To further understand the transmission of drug resistance, we constructed transmission clusters based on HIV-1 sequences. Our cluster analysis revealed that 585 individuals could be segregated into 119 clusters, including MSM, heterosexual men, heterosexual women, and intravenous-drug users; this indicated that the transmission characteristics were complicated. In the largest cluster, which comprised 146 individuals (1 woman, 145 men), MSM was the major route of transmission. Analysis of this super cluster suggested that MSM were strongly associated with the local epidemic. Additionally, 43.4% (36/83) of the individuals infected by drug-resistant strains were included in 19 clusters, in which drug resistance was mostly associated with heterosexuality (88.89%). Three clusters were identified that included drug-resistant individuals sharing a transmission relationship with each other, which counted for 44.4% (16/36).

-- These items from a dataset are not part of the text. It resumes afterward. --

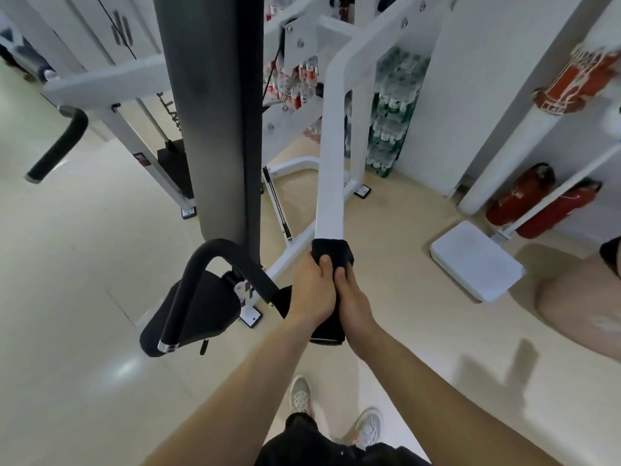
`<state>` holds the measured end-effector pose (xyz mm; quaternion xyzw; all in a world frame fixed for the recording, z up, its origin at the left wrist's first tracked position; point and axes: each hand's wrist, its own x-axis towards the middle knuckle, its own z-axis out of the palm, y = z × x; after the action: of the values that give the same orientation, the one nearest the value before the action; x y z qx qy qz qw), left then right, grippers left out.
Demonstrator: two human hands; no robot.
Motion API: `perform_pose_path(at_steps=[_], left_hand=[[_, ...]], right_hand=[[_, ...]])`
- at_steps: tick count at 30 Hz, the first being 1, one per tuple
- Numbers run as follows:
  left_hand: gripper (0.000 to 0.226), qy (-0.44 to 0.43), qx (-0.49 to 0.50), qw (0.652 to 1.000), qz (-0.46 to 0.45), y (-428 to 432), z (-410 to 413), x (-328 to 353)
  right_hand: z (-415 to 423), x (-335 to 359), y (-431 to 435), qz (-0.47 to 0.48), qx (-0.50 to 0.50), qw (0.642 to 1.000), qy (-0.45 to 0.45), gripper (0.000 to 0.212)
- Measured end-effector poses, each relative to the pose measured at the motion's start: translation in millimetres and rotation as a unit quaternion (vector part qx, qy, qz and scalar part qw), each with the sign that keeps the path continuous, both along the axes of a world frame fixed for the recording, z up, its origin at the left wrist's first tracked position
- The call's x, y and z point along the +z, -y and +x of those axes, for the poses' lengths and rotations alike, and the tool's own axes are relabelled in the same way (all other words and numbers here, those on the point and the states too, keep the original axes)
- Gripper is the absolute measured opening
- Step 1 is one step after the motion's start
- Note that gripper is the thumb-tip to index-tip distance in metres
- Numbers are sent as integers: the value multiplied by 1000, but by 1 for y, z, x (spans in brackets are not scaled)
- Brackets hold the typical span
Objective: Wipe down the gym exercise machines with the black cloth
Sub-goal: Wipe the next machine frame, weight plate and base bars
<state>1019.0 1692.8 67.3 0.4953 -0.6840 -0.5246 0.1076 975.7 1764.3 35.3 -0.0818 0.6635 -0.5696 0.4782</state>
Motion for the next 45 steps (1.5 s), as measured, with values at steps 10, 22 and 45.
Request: perform_pose_path(at_steps=[10, 22, 45], left_hand=[[48, -2, -38, 999, 21, 93, -77, 6], [35, 30, -53, 996, -71, 26, -22, 11], [40, 35, -21, 999, -21, 29, -18, -7]], right_hand=[[-91, 11, 97, 9, 3, 993, -119, 40], [-41, 4, 39, 3, 45, 986, -161, 47], [-44, 3, 41, 15, 61, 989, -136, 47]])
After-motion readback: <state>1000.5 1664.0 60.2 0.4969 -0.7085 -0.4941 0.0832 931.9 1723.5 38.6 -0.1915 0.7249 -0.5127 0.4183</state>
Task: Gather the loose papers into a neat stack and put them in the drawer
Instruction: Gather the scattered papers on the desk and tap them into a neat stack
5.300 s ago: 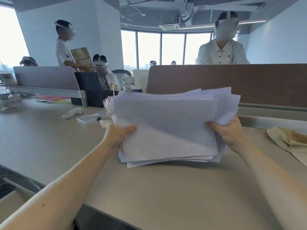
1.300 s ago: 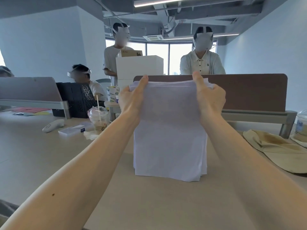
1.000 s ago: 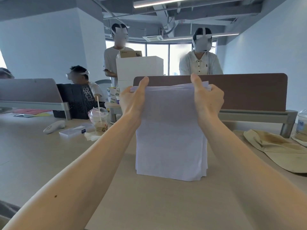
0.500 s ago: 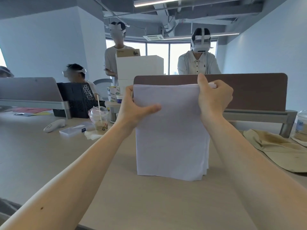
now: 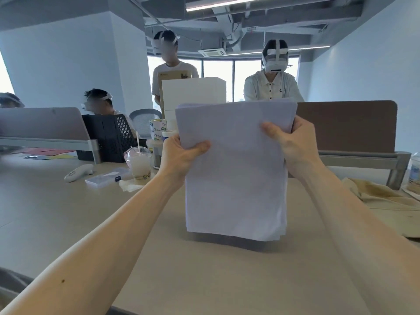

The result indicated that the spread of TDR may have occurred in the transmission network. The major infection route in the three clusters was heterosexual transmission (83.3%), and there were five women carrying TDR included in the TDR transmission network. This shows that drug-resistant individuals, especially women should be studied further, because they may act as a potential source of TDR. Logistic regression analysis revealed that being unmarried, having educational level of junior high school or lower, and subtype CRF08_BC may be related to TDR to transmit in the clusters. The reasons for the association of these parameters with TDR to transmit should be investigated further.

Conclusions

The present study revealed a diverse, complex distribution of HIV-1 subtypes in Guangxi, and a moderate prevalence of TDR. However, there are several limitations in the study including the number of intravenous-drug users. Additionally, 13% of the samples could not be sequenced successfully, the major causes may include sample quality, low viral load in patients, or low sensitivity of reagents. The lack of data on contact between study participants was also another limitation. Future studies conducted on a larger, more diverse group with contact information available is necessary to design effective strategies for intervention in high-risk populations. Regardless, the risk of TDR was pronounced and must be factored into the treatment and prevention policies. Our findings will be helpful in determining the optimal primary ART and implementing effective interventions that target the major populations at risk in the area.